» The input
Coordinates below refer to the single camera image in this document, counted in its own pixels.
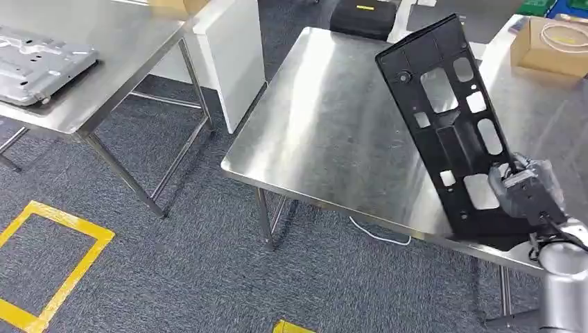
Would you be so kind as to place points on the green crate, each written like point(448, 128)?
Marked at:
point(535, 7)

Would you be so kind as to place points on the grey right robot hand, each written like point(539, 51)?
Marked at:
point(528, 193)

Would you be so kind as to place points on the black case with yellow label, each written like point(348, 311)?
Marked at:
point(363, 23)

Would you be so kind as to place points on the black plastic plate with cutouts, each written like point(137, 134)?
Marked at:
point(404, 50)

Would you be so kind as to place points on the grey sheet metal part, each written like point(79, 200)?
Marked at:
point(36, 69)

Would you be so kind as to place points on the yellow floor tape square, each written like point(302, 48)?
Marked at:
point(287, 328)

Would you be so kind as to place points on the open cardboard box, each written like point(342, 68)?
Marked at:
point(528, 50)

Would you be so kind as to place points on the steel table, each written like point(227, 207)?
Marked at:
point(321, 115)
point(560, 115)
point(115, 55)

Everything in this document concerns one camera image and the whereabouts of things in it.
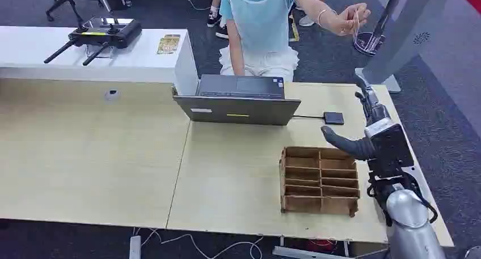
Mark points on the person's left hand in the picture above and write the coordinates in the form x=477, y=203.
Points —
x=351, y=20

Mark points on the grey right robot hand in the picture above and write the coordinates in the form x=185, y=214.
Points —
x=390, y=152

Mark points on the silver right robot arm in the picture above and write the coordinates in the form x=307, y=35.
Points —
x=411, y=227

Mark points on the person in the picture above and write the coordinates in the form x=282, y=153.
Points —
x=259, y=28
x=216, y=19
x=307, y=20

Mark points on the grey standing kiosk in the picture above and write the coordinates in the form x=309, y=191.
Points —
x=402, y=32

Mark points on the black usb hub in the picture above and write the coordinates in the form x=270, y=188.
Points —
x=334, y=118

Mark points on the wooden card sorting box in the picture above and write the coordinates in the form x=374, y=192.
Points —
x=319, y=182

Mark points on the red object under table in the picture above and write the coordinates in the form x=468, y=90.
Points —
x=322, y=245

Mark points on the white table foot bar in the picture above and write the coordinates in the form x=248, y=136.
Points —
x=300, y=253

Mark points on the grey laptop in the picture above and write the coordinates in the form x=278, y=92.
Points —
x=240, y=99

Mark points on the gold printed packet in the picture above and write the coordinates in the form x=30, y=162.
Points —
x=168, y=44

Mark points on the white counter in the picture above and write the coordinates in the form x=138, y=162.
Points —
x=131, y=62

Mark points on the black remote controller with antennas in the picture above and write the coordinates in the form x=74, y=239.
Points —
x=109, y=34

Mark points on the white power strip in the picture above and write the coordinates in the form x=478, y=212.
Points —
x=135, y=247

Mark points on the black chair base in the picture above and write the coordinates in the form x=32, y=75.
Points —
x=69, y=0

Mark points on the chrome stanchion post with base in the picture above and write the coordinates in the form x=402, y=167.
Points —
x=370, y=41

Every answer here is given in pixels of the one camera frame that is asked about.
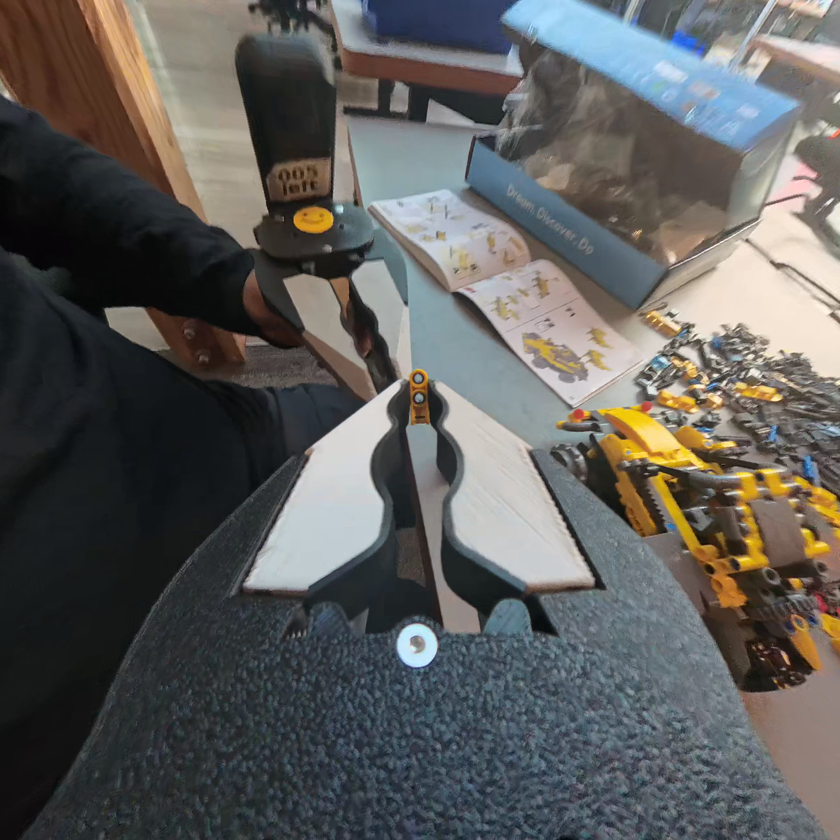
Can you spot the wooden beam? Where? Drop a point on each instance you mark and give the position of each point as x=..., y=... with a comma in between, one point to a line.
x=65, y=65

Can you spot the person's black clothing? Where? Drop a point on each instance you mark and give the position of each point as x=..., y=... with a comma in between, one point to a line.
x=98, y=525

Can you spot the blue storage bin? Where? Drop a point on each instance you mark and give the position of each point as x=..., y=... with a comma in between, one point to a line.
x=433, y=19

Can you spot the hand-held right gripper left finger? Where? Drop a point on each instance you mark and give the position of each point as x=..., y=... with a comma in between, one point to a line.
x=321, y=518

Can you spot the person's left hand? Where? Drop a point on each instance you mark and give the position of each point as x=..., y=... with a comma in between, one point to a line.
x=269, y=315

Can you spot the pile of loose brick parts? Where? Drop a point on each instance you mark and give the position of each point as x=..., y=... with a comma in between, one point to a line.
x=754, y=380

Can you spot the person's left forearm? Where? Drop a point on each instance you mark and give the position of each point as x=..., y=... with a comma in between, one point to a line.
x=131, y=216

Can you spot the wood edged background table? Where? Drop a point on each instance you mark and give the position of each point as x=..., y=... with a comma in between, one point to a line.
x=426, y=65

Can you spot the blue cardboard box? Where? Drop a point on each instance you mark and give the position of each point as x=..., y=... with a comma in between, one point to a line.
x=564, y=229

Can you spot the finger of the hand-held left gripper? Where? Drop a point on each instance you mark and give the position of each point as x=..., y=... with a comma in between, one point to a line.
x=387, y=302
x=321, y=321

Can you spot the yellow grey toy brick vehicle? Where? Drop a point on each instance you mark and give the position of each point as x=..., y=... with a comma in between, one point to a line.
x=656, y=446

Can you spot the grey desk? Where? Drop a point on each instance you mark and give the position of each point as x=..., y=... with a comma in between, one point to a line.
x=459, y=341

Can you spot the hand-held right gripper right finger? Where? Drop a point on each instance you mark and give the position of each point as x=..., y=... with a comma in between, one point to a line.
x=512, y=518

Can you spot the building instruction booklet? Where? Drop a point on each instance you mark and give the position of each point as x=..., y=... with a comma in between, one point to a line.
x=551, y=328

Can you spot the small yellow pin connector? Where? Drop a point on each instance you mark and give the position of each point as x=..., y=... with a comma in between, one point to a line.
x=418, y=394

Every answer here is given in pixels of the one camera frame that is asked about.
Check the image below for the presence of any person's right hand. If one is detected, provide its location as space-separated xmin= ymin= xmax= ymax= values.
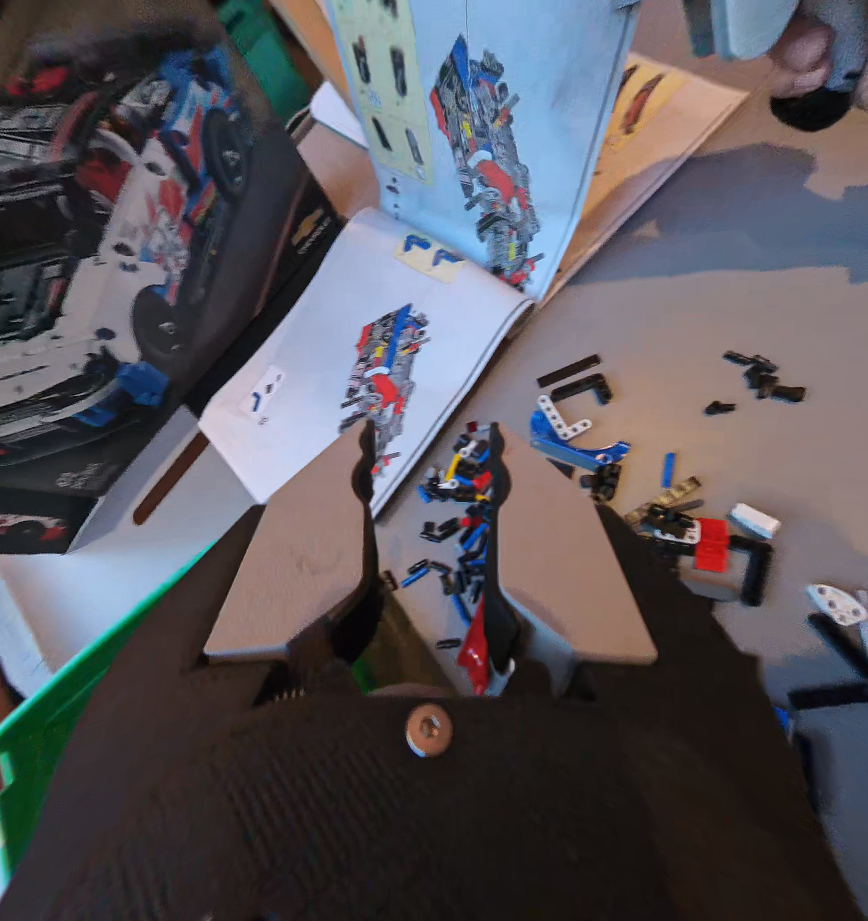
xmin=768 ymin=13 xmax=836 ymax=100

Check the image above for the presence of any green plastic bin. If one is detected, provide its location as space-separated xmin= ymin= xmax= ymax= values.
xmin=0 ymin=540 xmax=222 ymax=889
xmin=218 ymin=0 xmax=312 ymax=123

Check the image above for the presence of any pile of mixed toy bricks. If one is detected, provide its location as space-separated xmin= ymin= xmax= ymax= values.
xmin=383 ymin=421 xmax=868 ymax=720

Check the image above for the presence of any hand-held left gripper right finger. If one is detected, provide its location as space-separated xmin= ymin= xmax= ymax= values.
xmin=477 ymin=422 xmax=659 ymax=697

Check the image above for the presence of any building instruction booklet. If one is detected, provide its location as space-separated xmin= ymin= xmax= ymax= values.
xmin=198 ymin=0 xmax=753 ymax=520

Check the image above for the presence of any black straight beam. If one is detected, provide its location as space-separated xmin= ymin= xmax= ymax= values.
xmin=536 ymin=354 xmax=602 ymax=390

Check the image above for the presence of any blue curved brick frame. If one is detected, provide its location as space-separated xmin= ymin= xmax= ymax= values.
xmin=529 ymin=410 xmax=630 ymax=472

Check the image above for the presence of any dark toy car set box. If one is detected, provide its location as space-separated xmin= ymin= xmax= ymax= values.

» What you are asked to do
Copy out each line of the records that holds the string "base".

» Response area
Mark points on the black chair base in the picture above and write the coordinates in the form x=32, y=75.
Mark points on the chrome stanchion post with base in the picture above and write the coordinates in the form x=402, y=167.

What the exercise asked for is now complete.